EXERCISE OBJECTIVE: Could you return the lines below exactly, from the first line up to and including the line that holds "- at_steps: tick"?

==*==

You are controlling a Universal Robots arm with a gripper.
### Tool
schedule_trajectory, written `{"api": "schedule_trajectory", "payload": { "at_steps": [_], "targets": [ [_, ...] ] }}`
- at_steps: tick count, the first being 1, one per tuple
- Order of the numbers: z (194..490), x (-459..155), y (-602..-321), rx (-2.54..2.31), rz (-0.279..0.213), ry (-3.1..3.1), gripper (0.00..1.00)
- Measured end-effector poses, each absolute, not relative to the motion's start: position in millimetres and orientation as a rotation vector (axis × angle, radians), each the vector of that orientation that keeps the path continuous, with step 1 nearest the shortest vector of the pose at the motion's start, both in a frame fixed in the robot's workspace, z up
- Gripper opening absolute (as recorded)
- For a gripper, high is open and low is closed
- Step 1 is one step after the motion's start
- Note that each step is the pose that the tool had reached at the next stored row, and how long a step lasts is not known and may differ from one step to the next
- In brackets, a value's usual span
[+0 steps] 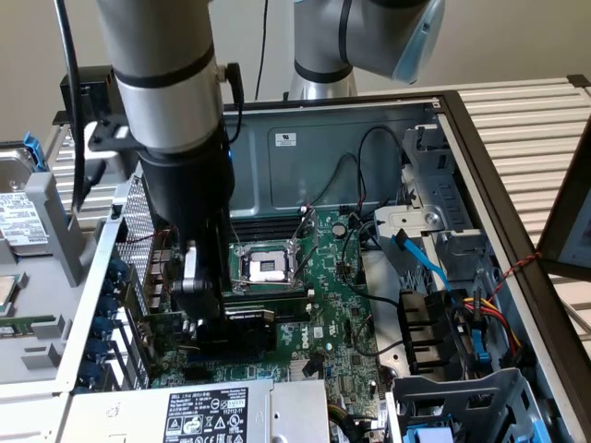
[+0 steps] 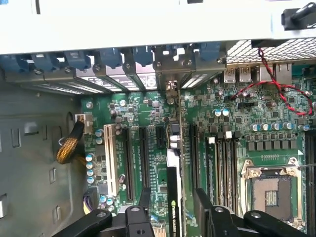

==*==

SOLUTION BELOW:
You are controlling a Universal Robots arm with a gripper.
### Tool
schedule_trajectory, written `{"api": "schedule_trajectory", "payload": { "at_steps": [_], "targets": [ [_, ...] ] }}`
- at_steps: tick count, the first being 1, one per tuple

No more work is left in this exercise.